Resist Genetically Engineered Food

Despite the fact that the percentage of common food crops like soybeans and corn grown with genetically altered seed has been dramatically increasing over the last couple of years, with 40 percent of US soybean production now genetically altered, almost no one in the United States is organizing politically to oppose this dangerous trend.

This is in sharp contrast to extensive public protest in Europe and around the world, including numerous occupations of ships carrying genetically altered food products and attacks on fields growing genetically altered plants.

Recently, in response to public protests, the seven largest European grocery chainstores vowed to refuse to use genetically altered produce in their line of food products.

Finally, however, activism around genetic engineering is moving to the US, with the recent formation of Bay Area Resistance Against Genetic Engineering, which recently conducted its first direct action in Berkeley:

“On April 22nd, Earth Day, we formed a ‘Food Safety Inspection Team’ and hit the local Safeway store to vocally and creatively examine the products on the shelves for possible contamination with genetically engineered food products. After scanning the produce section, our carefully calibrated instruments detected milk products from cows that had been treated with a synthetic hormone. We also had high probability readings on much of the processed food, especially those containing soy, corn, corn sweeteners or aspartame. After about 20 minutes of inspecting and labeling genetically engineered food we were escorted out of the store where we continued to offer free safety inspections to customers with their full shopping carts. Our educational ‘coupon’ flyer helped offer some important information that the Food and Drug Administration has chosen not to provide.”

Genetic engineering is troubling because it further concentrates control over agriculture in corporate hands and accelerates non-sustainable agricultural practices that heavily rely on chemicals, machinery and high technology. These trends threaten traditional small-scale farmers around the world and local control over food production, the most basic human activity. Corporations have no commitment to feeding people, only to making money, and can raise prices at will. Genetic engineering and corporate control over seeds, the very stuff of life, are reducing the diversity of food species, with perhaps disastrous results should the few species grown fall victim to disease or changing conditions.

For example, the massive multi-national Monsanto corporation is aggressively marketing their “Round-Up Ready” soybean, which has been genetically altered to withstand large quantities of the herbicide Round-Up, which Monsanto also produces. This seed increases the use and production of Round-Up and increases farmers’ spending and dependence on corporately-produced inputs of seed and chemicals. Like more traditional hybrids, seeds produced by genetic engineered plants are not viable or will not produce consistent strains. Thus, farmers can’t save seeds, making them permanently dependent on seed companies and therefore production for the market economy rather than local consumption.
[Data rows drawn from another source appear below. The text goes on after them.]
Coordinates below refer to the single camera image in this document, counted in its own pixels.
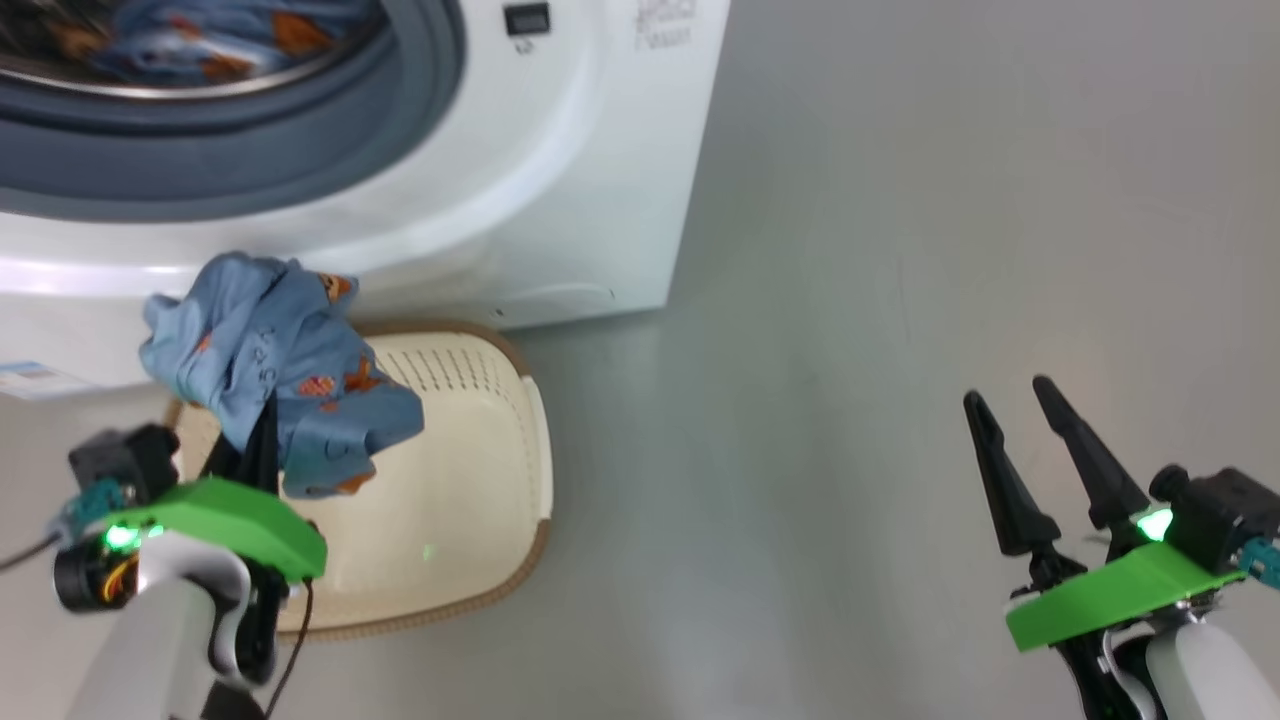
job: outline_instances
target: robotic arm
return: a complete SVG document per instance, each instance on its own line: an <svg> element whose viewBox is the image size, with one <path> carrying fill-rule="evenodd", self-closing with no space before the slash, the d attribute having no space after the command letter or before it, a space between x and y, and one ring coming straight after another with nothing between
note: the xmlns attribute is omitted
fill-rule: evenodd
<svg viewBox="0 0 1280 720"><path fill-rule="evenodd" d="M1280 588L1280 497L1231 468L1193 480L1171 465L1151 483L1170 507L1142 515L1147 496L1053 382L1038 377L1033 387L1111 544L1092 571L1053 548L1057 523L1032 500L986 401L968 393L1000 550L1030 555L1032 582L1014 591L1005 616L1018 648L1062 656L1088 720L1280 720L1280 698L1249 656L1204 623L1229 584L1253 577Z"/></svg>
<svg viewBox="0 0 1280 720"><path fill-rule="evenodd" d="M319 532L276 496L274 397L244 452L219 438L178 484L177 437L102 433L70 454L81 495L54 521L54 588L72 612L119 614L70 720L265 720L252 697L276 666L291 585L324 573Z"/></svg>

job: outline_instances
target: black cable
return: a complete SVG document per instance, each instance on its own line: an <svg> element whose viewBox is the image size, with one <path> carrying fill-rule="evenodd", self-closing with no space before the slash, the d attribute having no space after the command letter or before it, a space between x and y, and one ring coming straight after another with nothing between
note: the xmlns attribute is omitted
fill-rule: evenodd
<svg viewBox="0 0 1280 720"><path fill-rule="evenodd" d="M9 557L0 560L0 573L8 573L9 570L13 570L18 565L22 565L23 562L49 550L56 542L58 542L58 536L52 534L17 555L10 555Z"/></svg>
<svg viewBox="0 0 1280 720"><path fill-rule="evenodd" d="M289 653L289 661L284 665L284 673L280 674L280 682L275 685L275 692L271 693L271 702L266 703L266 720L271 720L271 714L275 712L275 703L280 700L280 693L284 692L284 684L289 682L289 675L293 674L293 664L298 661L298 651L302 650L302 641L307 639L307 628L311 625L311 606L315 602L315 592L311 589L311 578L302 580L302 584L307 587L307 609L302 614L302 626L298 628L298 639L293 643L293 652Z"/></svg>

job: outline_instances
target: plastic basket
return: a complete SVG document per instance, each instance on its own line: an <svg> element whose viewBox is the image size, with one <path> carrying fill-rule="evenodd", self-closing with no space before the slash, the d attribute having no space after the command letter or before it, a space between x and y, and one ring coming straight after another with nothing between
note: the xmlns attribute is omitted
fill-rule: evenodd
<svg viewBox="0 0 1280 720"><path fill-rule="evenodd" d="M421 625L502 600L532 571L552 512L552 461L538 386L515 350L466 324L366 332L378 365L422 398L425 429L380 452L352 497L292 500L329 544L308 639ZM175 404L184 477L220 428ZM302 602L280 615L288 639Z"/></svg>

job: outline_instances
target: patterned fabric
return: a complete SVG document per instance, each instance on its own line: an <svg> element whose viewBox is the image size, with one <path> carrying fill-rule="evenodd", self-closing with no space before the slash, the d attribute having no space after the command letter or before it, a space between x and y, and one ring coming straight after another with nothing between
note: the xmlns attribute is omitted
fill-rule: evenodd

It is impossible to know what the long term effects will be of the wide-scale introduction of genetically altered plants into the environment. For example, Monarch butterfly larvae which eat pollen produced by corn engineered to contain genetic material from Bt, a biological insecticide, died. Pollen is widely dispersed by wind and water.

Genetically engineered (GE) foods are hitting the grocery shelves without labeling, without testing and without the awareness of the average consumer. Monsanto Corporation, with their GE soybeans, has been at the lead in a dangerous transformation of basic food crops into genetically altered replacements. Soybeans and oil are used extensively in processed food and animal feed. Other crops approved for

The multi-national biotech companies are engaged in a global race and propaganda campaign to get their products out to a vast market. They are deeply invested in bio-genetic research (and no doubt politicians and regulatory bureaucrats worldwide) and are trying to slip their products into agricultural production and onto the shelves with as little testing and public discourse as possible. The first GE products offer heavier pesticides use, pesticides engineered directly into the cells of food, milk from unhealthy cows, “suicide seeds” and vegetables that will sit on the shelves longer. These are only benefits for multinational pesticide and food production corporations, not for first-world consumers or the hungry.